All results and conclusions presented here are based on tests on a limited selection of source material and encoder operating points. We do not make any claims regarding the validity of our findings for other source materials and/or other encoder operating points.

Introduction

At Eyevinn we are always looking to stay up to date with new developments in video and streaming technologies. LCEVC is a new interesting video codec standardized by MPEG, and with an implementation available from V-NOVA.

Besides promising better video quality/lower bitrate compared to the generation of codecs currently in widespread use (ie HEVC), it also promises lower encoding complexity. With ever more focus on sustainability in the streaming field, the latter makes this codec especially interesting.

About LCEVC

LCEVC, or formally MPEG-5 Part 2 Low Complexity Enhancement Video Encoding, is a new MPEG codec standard. An implementation of the codec is available from V-NOVA.

LCEVC is an enhancement codec, meaning it uses base stream encoded with any existing codec together with an LCEVC-specific enhancement stream. The base stream is encoded at a lower resolution, either half vertical and half horizontal resolution (2D scaling mode), or full vertical and half horizontal resolution (1D scaling mode). The enhancement stream contains data that allows the decoder to do a better job of scaling up to full resolution compared to conventional algorithms.

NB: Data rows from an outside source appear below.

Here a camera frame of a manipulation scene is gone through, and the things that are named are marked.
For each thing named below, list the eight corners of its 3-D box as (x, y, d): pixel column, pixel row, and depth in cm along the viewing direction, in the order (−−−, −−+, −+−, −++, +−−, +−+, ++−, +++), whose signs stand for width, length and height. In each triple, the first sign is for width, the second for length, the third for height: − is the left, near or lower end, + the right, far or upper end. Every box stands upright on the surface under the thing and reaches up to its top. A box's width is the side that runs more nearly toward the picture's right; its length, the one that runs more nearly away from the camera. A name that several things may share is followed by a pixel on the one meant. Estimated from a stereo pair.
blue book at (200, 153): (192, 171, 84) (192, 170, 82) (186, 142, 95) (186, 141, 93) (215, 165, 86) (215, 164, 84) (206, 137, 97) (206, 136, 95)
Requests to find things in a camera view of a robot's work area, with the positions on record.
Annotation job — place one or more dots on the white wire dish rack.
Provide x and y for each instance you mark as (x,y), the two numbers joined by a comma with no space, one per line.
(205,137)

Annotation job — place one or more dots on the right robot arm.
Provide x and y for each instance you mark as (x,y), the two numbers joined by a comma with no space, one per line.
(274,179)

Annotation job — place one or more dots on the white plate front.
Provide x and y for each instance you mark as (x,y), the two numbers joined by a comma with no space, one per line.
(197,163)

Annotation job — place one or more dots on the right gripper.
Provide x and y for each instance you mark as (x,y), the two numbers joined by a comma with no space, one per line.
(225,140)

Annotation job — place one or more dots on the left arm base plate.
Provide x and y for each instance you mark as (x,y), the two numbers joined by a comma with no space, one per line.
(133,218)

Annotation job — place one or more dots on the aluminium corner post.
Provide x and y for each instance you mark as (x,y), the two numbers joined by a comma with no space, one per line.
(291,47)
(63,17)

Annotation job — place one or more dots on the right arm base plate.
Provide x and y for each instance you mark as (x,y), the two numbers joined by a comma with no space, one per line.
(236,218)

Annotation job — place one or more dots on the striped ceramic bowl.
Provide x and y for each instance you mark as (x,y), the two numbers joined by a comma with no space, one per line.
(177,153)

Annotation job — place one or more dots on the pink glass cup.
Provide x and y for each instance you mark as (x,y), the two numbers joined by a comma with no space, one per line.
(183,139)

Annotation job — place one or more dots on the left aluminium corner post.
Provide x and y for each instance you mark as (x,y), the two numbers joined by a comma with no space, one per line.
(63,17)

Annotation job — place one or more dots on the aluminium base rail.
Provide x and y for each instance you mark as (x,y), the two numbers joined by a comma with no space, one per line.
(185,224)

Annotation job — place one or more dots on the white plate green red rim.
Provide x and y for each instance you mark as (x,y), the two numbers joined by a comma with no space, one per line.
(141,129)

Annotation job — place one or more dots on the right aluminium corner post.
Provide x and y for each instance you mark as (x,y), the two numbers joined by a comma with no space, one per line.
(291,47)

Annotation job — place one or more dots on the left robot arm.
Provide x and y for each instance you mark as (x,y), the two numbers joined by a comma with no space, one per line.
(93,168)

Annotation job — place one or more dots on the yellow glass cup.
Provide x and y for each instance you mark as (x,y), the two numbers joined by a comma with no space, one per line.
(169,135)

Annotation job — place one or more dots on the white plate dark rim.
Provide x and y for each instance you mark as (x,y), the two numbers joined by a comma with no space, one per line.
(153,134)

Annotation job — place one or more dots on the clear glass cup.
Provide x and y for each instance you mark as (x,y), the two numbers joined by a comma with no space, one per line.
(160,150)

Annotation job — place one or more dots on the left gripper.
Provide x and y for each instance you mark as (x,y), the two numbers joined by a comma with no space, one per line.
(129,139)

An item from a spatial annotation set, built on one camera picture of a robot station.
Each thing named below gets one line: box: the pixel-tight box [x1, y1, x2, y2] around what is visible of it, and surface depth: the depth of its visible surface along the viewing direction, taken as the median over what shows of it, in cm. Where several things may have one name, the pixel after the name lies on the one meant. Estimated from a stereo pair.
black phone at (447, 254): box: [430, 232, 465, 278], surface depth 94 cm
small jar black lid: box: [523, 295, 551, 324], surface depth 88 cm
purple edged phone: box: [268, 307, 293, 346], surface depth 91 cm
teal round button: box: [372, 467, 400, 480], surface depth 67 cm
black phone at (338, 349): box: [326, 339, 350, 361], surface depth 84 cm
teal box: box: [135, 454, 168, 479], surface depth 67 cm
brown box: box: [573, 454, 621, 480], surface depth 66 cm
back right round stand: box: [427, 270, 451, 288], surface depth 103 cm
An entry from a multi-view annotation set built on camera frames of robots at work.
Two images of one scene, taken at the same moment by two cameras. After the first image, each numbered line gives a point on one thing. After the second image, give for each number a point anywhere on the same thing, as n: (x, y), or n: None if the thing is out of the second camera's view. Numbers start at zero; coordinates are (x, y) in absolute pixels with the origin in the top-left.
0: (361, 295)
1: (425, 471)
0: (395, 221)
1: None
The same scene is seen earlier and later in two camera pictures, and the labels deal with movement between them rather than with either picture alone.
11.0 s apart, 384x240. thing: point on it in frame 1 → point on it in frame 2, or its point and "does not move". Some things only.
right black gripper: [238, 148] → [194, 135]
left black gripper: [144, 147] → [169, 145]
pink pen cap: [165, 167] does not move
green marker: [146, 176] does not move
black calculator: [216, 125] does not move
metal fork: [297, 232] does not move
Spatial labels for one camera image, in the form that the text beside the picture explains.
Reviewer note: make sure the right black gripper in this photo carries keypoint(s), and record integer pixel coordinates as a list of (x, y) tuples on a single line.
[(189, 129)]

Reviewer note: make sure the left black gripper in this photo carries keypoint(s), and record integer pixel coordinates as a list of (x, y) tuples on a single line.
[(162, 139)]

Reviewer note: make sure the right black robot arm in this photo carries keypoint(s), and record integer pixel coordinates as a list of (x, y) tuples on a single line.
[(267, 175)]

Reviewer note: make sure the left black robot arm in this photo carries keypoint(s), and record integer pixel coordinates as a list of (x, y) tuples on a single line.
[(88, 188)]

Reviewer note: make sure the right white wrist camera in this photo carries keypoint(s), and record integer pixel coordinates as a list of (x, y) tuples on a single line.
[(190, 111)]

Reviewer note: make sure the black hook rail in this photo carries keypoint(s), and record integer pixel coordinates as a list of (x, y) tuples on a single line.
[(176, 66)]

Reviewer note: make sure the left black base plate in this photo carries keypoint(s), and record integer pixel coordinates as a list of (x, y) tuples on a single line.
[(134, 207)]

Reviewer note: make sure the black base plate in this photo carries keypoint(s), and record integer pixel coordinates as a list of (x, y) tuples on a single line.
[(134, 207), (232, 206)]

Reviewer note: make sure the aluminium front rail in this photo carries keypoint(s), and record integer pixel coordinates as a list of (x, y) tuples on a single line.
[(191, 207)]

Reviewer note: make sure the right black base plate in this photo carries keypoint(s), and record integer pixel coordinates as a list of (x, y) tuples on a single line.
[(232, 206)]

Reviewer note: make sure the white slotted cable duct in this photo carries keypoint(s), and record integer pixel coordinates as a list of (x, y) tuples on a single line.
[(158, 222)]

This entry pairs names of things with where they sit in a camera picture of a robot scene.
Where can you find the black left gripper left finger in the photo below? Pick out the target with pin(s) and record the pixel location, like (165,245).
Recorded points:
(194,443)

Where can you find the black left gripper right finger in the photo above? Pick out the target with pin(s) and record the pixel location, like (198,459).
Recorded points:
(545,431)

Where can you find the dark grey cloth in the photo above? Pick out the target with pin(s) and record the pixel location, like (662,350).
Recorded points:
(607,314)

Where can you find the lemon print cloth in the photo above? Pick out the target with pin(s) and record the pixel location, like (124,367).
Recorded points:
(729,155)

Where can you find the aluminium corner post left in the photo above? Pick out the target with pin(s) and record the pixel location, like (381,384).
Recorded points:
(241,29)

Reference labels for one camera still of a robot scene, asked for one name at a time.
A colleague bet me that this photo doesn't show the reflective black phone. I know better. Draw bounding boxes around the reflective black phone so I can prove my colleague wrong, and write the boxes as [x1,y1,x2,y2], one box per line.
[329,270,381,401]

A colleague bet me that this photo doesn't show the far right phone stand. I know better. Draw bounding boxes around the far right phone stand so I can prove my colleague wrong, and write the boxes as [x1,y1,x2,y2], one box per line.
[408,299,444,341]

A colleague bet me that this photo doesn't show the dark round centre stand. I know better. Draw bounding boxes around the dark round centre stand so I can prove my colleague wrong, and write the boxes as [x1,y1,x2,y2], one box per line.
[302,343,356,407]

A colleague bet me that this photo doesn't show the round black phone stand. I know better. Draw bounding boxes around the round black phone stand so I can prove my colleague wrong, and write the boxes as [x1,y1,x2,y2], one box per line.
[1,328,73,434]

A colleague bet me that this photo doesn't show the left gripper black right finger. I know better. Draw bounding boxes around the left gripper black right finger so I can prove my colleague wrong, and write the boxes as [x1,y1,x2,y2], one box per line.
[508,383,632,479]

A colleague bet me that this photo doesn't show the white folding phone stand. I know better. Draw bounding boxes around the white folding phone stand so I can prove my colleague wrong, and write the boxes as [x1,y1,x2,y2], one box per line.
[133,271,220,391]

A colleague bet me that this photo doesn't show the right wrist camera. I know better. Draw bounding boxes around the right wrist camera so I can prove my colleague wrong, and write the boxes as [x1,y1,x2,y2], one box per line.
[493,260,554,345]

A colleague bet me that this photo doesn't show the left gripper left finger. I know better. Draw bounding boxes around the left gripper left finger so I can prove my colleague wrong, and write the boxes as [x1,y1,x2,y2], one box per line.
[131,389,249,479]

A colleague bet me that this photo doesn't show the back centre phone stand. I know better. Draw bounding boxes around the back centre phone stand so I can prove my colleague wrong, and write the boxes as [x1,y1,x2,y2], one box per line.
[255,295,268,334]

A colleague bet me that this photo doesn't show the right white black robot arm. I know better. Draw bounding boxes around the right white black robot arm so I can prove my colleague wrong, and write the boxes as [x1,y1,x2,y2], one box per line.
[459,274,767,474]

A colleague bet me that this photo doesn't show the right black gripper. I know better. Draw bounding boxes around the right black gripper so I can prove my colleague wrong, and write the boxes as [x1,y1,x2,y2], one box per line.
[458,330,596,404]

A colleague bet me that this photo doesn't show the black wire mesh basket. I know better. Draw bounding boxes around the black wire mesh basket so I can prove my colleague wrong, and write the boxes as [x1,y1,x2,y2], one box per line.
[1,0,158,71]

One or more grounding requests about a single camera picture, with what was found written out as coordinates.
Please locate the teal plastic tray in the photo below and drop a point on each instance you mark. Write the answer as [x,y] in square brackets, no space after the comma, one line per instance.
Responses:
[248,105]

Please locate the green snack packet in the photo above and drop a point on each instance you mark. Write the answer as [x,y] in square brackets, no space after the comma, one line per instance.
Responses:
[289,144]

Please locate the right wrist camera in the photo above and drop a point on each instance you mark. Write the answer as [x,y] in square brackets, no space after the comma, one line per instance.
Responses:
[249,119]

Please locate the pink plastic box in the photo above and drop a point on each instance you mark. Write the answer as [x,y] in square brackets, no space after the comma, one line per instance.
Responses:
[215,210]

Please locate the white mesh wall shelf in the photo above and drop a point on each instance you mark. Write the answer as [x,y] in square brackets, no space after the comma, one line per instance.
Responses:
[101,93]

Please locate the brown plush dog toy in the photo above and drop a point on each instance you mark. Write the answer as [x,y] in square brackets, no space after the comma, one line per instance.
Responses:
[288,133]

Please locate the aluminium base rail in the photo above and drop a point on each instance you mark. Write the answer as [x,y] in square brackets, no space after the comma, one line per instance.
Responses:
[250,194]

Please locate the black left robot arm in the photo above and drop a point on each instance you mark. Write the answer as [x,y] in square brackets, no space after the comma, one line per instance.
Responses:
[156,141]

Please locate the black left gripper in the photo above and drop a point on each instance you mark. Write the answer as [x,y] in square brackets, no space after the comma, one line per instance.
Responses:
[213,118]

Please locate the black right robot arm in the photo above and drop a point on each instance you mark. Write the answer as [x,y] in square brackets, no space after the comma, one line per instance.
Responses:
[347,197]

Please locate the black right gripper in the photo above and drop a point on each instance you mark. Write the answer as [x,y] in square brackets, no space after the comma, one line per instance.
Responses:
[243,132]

The resulting bitstream is backwards compatible in the sense that the base layer can be decoded by a decoder that is not aware of LCEVC.

LCEVC promises

Backwards compatible on the bistream level
Leverage existing hardware decoders
Better quality/lower bitrate compared to current codec generation
Works with any codec, so could in theory improve also next generation codecs (VVC, AV1)

Test method

When evaluating a video codec, there are of course many possible test scenarios using different sources, different codec settings, and different priorities regarding encoding speed/bitrate/quality. For this evaluation, we have limited the scope to what we believe to be a good starting point for evaluating a codec for use in VOD OTT-streaming. This means we have used codec settings that prioritise visual quality over encoding speed, and mainly looked at higher resolutions/bitrates. We choose to use x265 as the base codec. LCEVC with x265 as the base codec seems to be the most likely scenario for broad adoption in the current device landscape, with hardware support for HEVC-decoding being widespread across all types of devices.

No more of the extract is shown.